Identification of Splicing Silencers and Enhancers in Sense Alus: a Role for Pseudoacceptors in Splice Site Repression

Haixin Lei^1,2 and Igor Voechovsk^1*

University of Southampton School of Medicine, Division of Human Genetics, Southampton SO16 6YD, United Kingdom,¹ Karolinska Institute at NOVUM, Department of Biosciences, S-141 57 Huddinge, Sweden²

Received 26 February 2005/ Returned for modification 31 March 2005/ Accepted 27 May 2005

Auxiliary splicing signals in introns play an important role in splice site selection, but these elements are poorly understood. We show that a subset of serine/arginine (SR)-rich proteins activate a cryptic 3' splice site in a sense Alu repeat located in intron 4 of the human LST1 gene. Utilization of this cryptic splice site is controlled by juxtaposed Alu-derived splicing silencers and enhancers between closely linked short tandem repeats TNFd and TNFe.

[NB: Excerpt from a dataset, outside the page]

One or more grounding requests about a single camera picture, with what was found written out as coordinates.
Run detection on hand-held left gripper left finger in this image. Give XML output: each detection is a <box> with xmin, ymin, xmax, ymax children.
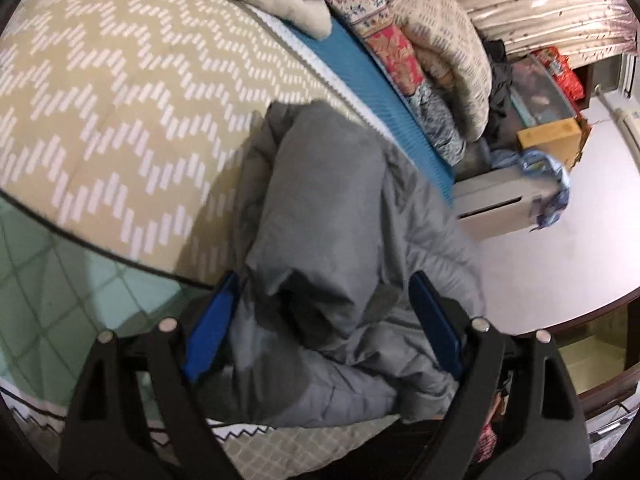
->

Systematic mutagenesis of these elements showed that AG dinucleotides that were not preceded by purine residues were critical for repressing exon inclusion of a chimeric splicing reporter. Since the splice acceptor-like sequences are present in excess in exonic splicing silencers, these signals may contribute to inhibition of a large number of pseudosites in primate genomes.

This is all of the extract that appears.